PROBLEM TO SOLVE:
Where the word "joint" occurs in a line of the data, return the whole line.

SOURCE MATERIAL:

⟨

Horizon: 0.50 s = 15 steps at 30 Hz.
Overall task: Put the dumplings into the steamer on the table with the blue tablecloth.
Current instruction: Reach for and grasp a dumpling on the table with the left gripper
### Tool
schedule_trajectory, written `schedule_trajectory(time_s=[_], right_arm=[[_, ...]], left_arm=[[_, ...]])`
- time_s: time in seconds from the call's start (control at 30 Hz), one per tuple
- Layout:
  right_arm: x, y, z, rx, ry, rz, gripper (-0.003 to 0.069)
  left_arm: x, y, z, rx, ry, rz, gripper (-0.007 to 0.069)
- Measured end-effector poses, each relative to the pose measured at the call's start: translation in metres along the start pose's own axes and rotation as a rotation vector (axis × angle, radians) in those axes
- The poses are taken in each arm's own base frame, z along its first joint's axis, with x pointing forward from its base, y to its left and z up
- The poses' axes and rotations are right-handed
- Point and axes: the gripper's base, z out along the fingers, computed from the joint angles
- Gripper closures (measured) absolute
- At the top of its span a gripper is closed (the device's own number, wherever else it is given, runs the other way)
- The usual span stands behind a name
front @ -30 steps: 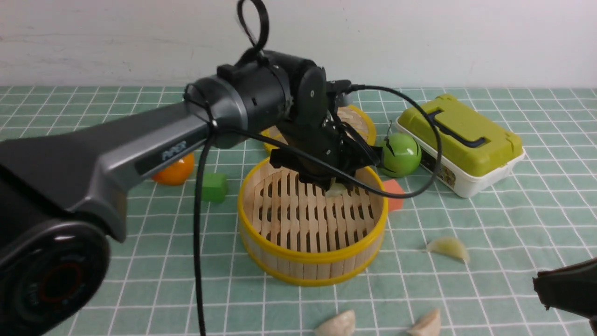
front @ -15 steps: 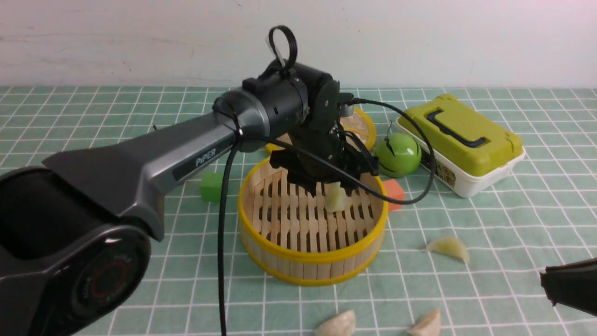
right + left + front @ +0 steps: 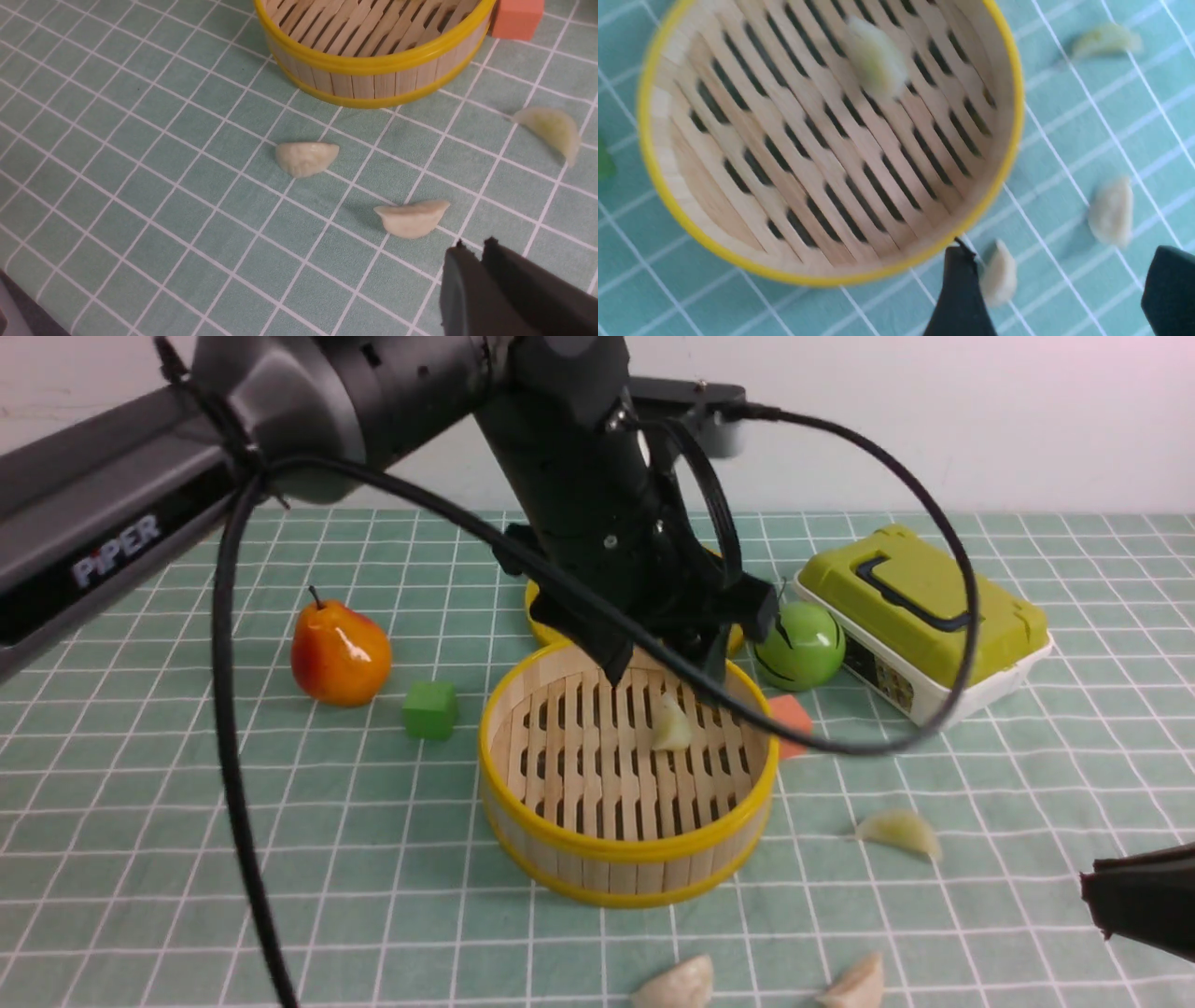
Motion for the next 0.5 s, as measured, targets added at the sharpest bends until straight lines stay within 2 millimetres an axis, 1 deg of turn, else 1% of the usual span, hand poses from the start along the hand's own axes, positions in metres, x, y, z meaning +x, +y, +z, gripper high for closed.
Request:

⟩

EXERCISE RESULT:
- The poses are taken in each arm's own base frame, z along its first joint's axis, with x pointing forward from its base, y to its left and z up
- Point and axes: the gripper's base, z out along the fingers, computed from the joint angles

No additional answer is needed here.